***** DATA

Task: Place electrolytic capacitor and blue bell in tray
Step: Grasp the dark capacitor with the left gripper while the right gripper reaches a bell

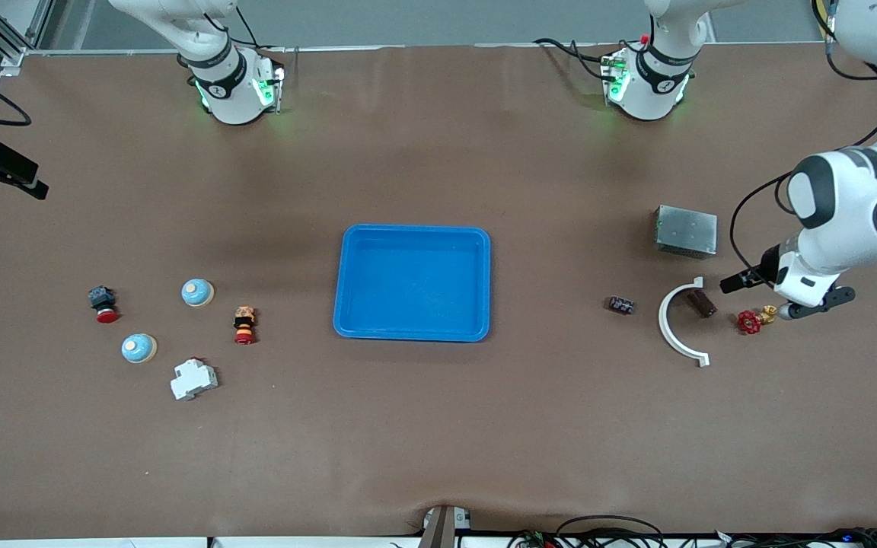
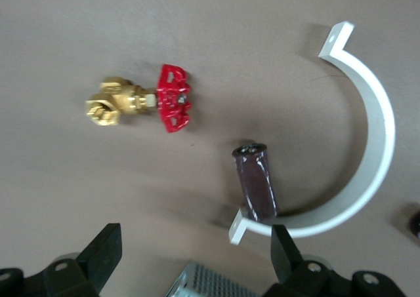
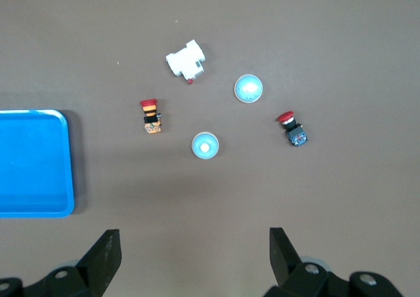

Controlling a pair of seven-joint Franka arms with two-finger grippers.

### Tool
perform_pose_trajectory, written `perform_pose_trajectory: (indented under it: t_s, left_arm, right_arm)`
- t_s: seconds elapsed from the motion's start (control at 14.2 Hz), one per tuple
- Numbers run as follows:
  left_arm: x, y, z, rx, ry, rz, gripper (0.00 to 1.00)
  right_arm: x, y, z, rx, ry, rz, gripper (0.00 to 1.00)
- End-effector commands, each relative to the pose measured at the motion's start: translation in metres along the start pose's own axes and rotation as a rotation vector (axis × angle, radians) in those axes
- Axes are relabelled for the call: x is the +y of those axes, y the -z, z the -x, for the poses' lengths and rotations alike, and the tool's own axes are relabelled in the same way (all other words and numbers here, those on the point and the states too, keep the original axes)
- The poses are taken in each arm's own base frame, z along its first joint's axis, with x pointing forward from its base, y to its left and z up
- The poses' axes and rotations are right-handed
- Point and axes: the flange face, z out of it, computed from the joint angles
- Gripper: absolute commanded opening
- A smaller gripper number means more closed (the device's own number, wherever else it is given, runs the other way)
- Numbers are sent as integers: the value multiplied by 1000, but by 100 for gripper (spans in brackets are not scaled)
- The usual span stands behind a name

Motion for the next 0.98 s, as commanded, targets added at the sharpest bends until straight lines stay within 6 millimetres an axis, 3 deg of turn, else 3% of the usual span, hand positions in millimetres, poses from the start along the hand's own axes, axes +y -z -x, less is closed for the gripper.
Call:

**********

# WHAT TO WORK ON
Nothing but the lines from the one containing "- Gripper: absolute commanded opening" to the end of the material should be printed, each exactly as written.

# TASK OUTPUT
- Gripper: absolute commanded opening
- A smaller gripper number means more closed (the device's own number, wherever else it is given, runs the other way)
- Numbers are sent as integers: the value multiplied by 1000, but by 100 for gripper (spans in brackets are not scaled)
- The usual span stands behind a name

Motion for the next 0.98 s, as commanded, targets added at the sharpest bends until straight lines stay within 6 millimetres an axis, 3 deg of turn, else 3% of the usual span, hand positions in millimetres, poses from the start along the hand's own axes, axes +y -z -x, less is closed for the gripper.
Call:

The answer is complete, and the exercise is done.